Exercise instructions: Copy out each line featuring the string "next" from the entries beneath.
=== Records to use ===
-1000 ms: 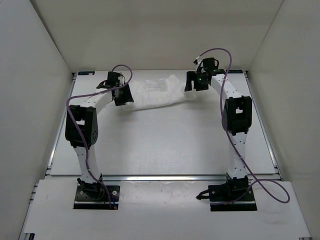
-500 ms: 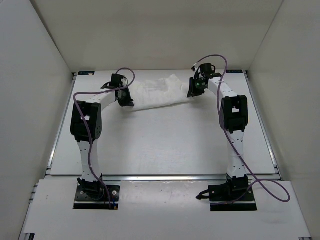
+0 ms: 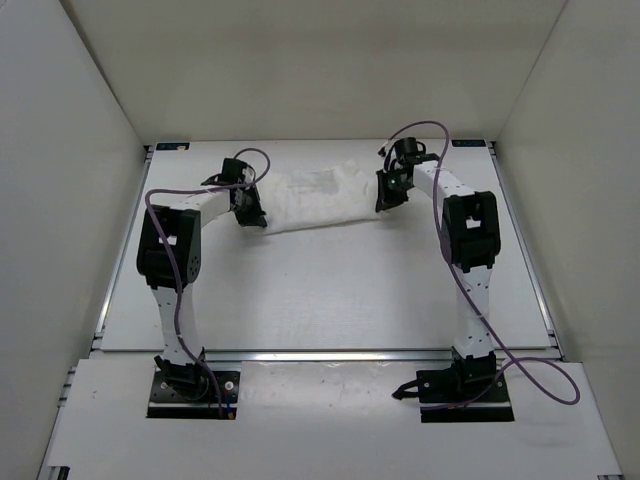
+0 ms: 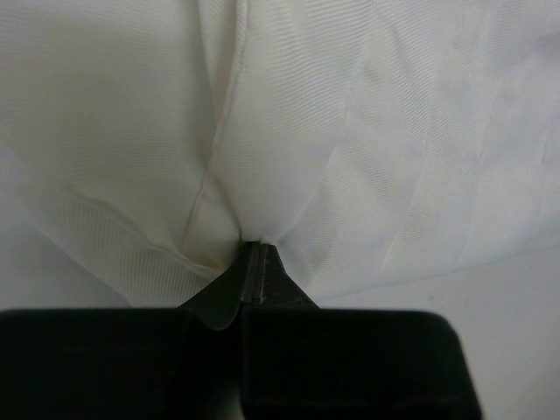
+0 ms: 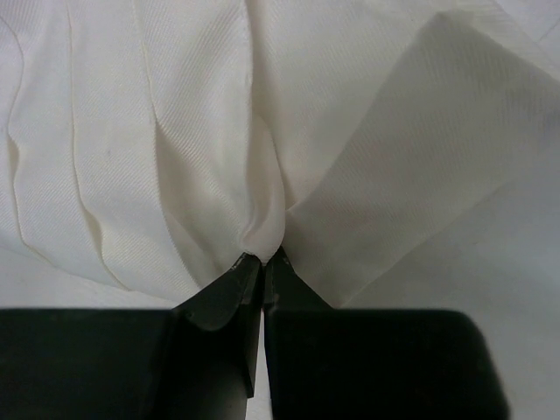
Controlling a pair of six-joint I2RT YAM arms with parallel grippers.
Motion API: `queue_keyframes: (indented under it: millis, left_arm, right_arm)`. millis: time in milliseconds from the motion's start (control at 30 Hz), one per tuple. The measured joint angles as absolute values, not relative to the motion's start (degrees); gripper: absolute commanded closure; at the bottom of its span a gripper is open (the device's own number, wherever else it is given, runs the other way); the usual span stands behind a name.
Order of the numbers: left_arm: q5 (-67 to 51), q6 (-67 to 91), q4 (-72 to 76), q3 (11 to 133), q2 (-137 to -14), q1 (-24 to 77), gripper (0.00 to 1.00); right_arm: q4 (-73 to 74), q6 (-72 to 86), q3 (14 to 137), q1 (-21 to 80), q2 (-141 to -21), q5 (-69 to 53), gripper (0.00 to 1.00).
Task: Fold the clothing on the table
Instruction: Fold the skirt
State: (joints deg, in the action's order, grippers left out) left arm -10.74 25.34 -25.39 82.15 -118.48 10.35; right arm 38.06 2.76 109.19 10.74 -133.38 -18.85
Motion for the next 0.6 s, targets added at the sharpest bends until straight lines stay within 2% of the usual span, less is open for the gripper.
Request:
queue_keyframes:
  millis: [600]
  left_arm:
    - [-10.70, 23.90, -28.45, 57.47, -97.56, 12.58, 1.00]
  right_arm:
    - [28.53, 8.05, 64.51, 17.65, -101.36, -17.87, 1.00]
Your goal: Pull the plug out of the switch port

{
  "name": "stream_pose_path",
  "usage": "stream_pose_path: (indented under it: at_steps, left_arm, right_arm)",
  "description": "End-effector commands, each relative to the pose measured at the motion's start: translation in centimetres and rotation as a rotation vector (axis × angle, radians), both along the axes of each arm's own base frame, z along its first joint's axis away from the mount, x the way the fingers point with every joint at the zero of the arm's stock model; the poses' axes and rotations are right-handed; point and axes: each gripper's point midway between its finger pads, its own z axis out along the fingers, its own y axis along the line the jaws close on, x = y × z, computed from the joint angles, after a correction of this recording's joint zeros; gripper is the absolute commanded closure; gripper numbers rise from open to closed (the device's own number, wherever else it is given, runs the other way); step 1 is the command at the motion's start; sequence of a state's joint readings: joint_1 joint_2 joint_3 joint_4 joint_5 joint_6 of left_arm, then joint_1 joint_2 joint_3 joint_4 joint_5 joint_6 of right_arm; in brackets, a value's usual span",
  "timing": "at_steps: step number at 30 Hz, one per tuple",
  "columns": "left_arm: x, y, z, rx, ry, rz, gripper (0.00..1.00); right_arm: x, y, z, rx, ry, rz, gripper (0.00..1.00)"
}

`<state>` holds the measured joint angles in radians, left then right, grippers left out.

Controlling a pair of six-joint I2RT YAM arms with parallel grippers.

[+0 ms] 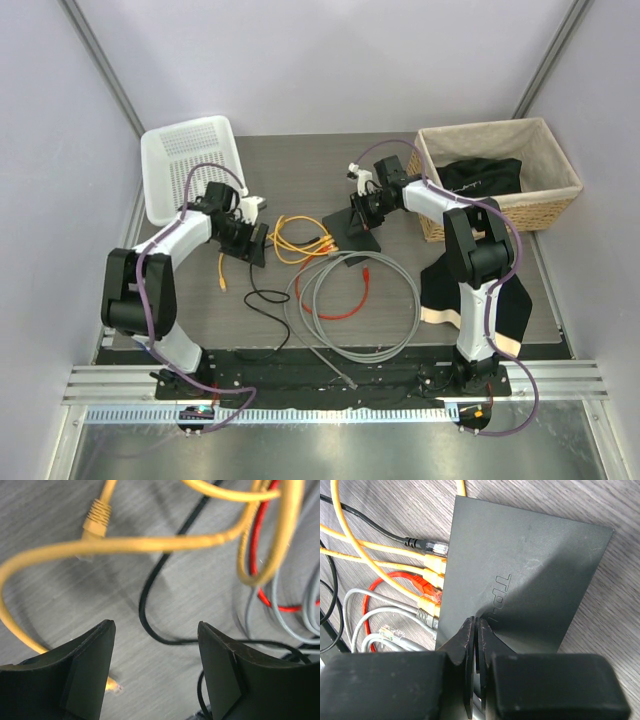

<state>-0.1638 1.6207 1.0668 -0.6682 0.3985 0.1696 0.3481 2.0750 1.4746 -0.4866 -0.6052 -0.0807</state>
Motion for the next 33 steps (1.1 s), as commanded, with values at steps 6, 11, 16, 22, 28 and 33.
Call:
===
Reply to the task:
Motion for the next 0.6 s, targets added at the sharpest bends until straight lines stay within 2% of the usual span, less is open for the gripper.
Motion for the next 33 steps (1.1 s), as commanded, with values at steps 6, 11, 16, 22, 28 and 33.

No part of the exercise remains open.